PRESIDENT FRANKLIN D. ROOSEVELT - TYPED LETTER SIGNED 09/03/1929 - HFSID 75870
FRANKLIN D. ROOSEVELT Rare 1929 letter, signed by FDR, to his law partner Basil O'Connor about the Georgia Warm Springs Foundation, a polio treatment facility founded by FDR and O'Connor Typed letter
Sale Price $850.00
Reg. $1,000.00
FRANKLIN D. ROOSEVELT
Rare 1929 letter, signed by FDR, to his law partner Basil O'Connor about the Georgia Warm Springs Foundation, a polio treatment facility founded by FDR and O'Connor
Typed letter signed: "FDR", with handwritten corrections in unknown hand in black ink, 2 pages, 8x10½, on Roosevelt's State of New York Executive Chamber letterhead, 1929 September 3. Addressed to D. Basil O'Connor, Esq., 120 Broadway, New York City, New York.

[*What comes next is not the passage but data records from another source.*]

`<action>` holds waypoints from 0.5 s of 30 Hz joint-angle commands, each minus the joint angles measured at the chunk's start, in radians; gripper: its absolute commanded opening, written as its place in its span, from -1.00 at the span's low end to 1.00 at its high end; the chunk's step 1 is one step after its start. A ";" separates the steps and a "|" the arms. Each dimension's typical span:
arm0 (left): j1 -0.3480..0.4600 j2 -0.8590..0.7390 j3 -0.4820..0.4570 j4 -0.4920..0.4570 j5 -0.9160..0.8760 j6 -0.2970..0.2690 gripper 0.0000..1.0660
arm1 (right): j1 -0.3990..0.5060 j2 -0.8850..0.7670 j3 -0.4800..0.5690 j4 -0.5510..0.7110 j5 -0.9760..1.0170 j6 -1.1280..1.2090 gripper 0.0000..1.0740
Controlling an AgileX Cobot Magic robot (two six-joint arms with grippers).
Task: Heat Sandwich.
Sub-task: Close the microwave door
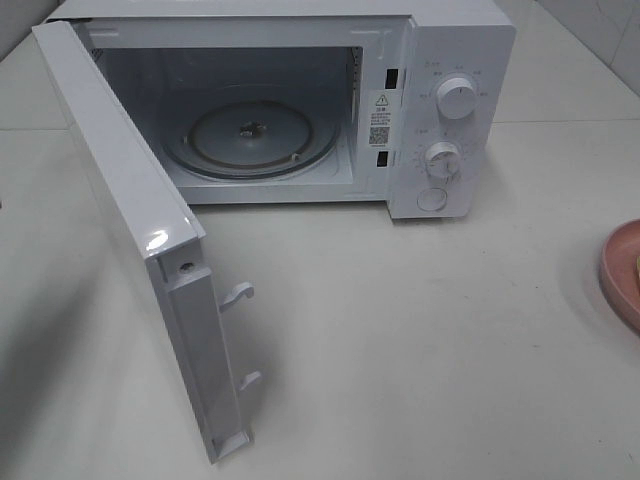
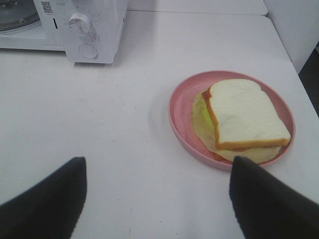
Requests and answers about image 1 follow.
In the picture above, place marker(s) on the white microwave oven body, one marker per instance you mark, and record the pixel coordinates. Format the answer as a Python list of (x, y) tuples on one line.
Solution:
[(167, 61)]

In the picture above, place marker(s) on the white microwave door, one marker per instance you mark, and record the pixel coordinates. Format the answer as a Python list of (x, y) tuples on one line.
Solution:
[(155, 236)]

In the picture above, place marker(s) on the pink round plate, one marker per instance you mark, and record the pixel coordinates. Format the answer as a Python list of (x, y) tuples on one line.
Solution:
[(617, 272)]

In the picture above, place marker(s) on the round white door button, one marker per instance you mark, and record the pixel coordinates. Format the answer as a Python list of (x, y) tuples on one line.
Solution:
[(432, 199)]

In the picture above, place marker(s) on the white microwave knob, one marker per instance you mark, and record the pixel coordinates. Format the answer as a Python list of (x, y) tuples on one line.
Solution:
[(456, 96), (442, 160)]

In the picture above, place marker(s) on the white warning label sticker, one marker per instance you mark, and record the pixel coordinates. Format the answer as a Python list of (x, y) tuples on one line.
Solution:
[(380, 118)]

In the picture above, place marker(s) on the glass microwave turntable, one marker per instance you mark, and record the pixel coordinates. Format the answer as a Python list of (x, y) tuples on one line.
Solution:
[(252, 140)]

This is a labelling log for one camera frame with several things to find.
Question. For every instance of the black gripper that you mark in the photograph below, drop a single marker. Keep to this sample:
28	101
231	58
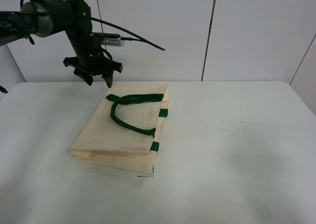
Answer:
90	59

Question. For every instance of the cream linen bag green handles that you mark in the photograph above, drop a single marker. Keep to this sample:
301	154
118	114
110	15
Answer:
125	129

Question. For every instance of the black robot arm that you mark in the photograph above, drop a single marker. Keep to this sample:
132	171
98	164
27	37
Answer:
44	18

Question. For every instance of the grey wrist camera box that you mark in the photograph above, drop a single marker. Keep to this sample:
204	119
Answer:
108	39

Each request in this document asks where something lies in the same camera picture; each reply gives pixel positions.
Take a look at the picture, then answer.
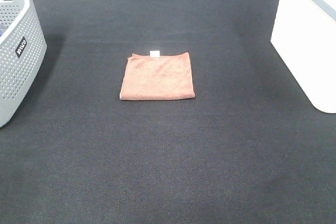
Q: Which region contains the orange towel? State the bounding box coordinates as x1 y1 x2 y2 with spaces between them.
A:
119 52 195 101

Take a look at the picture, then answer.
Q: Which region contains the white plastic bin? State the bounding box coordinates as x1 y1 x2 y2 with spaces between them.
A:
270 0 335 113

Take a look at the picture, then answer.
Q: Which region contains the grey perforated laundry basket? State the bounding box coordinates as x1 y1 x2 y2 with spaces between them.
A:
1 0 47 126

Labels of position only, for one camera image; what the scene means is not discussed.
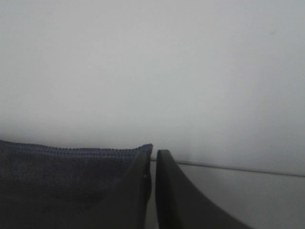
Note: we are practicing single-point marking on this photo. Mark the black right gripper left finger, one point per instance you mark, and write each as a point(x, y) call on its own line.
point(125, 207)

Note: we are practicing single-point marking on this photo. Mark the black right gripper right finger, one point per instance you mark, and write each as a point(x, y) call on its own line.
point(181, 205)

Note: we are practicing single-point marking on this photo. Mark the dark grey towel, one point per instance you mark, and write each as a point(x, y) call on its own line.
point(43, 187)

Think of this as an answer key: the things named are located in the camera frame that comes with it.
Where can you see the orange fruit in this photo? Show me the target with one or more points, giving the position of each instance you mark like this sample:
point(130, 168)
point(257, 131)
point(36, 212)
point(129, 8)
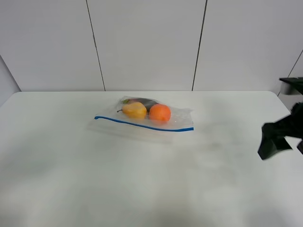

This letter to O'Connor is about a fundraising drive by Forbes Amory and John Gage for the Georgia Warm Springs Foundation, renamed Roosevelt Warm Springs Institute for Rehabilitation after FDR's death. Gage and Amory were able to raise $67,037.50 in cash as well as other pledges and "promises" from donors. Roosevelt, who served as Governor of New York from 1929 to 1933, and O'Connor - known as Doc because of his involvement with polio and health philanthropy - a were law partners from January 1, 1925 until March 3, 1933, the day before FDR's inauguration as President. Roosevelt first visited Warm Springs, Georgia's naturally heated mineral springs as treatment for his polio related paralysis in 1924 and bought the resort two years later. The two founded the Georgia Warm Springs Foundation, a hospital for polio patients, in 1927. Today, it is the Roosevelt Warm Springs Institute for Rehabilitation, a comprehensive medical and vocational rehabilitation facility, providing services for people with many different types of disabilities. Roosevelt (1882-1945) was the 32nd President of the U.S., served as President longer than any other man (1933-1945). Roosevelt, who was elected to an unprecedented four terms as President and served for 12 years before dying in office in 1945, led the nation through two of its greatest crises, the Great Depression and WWII. He had previously served as Assistant Secretary of the Navy (1913-1920), a post once held by his cousin, Theodore Roosevelt, and as a New York State Senator (1911-1913), and had been a candidate for the Democratic Vice Presidential nomination in 1920. Lightly toned, soiled and creased. Two binder holes on left. Folded twice horizontally and unfolded. Otherwise in fine condition.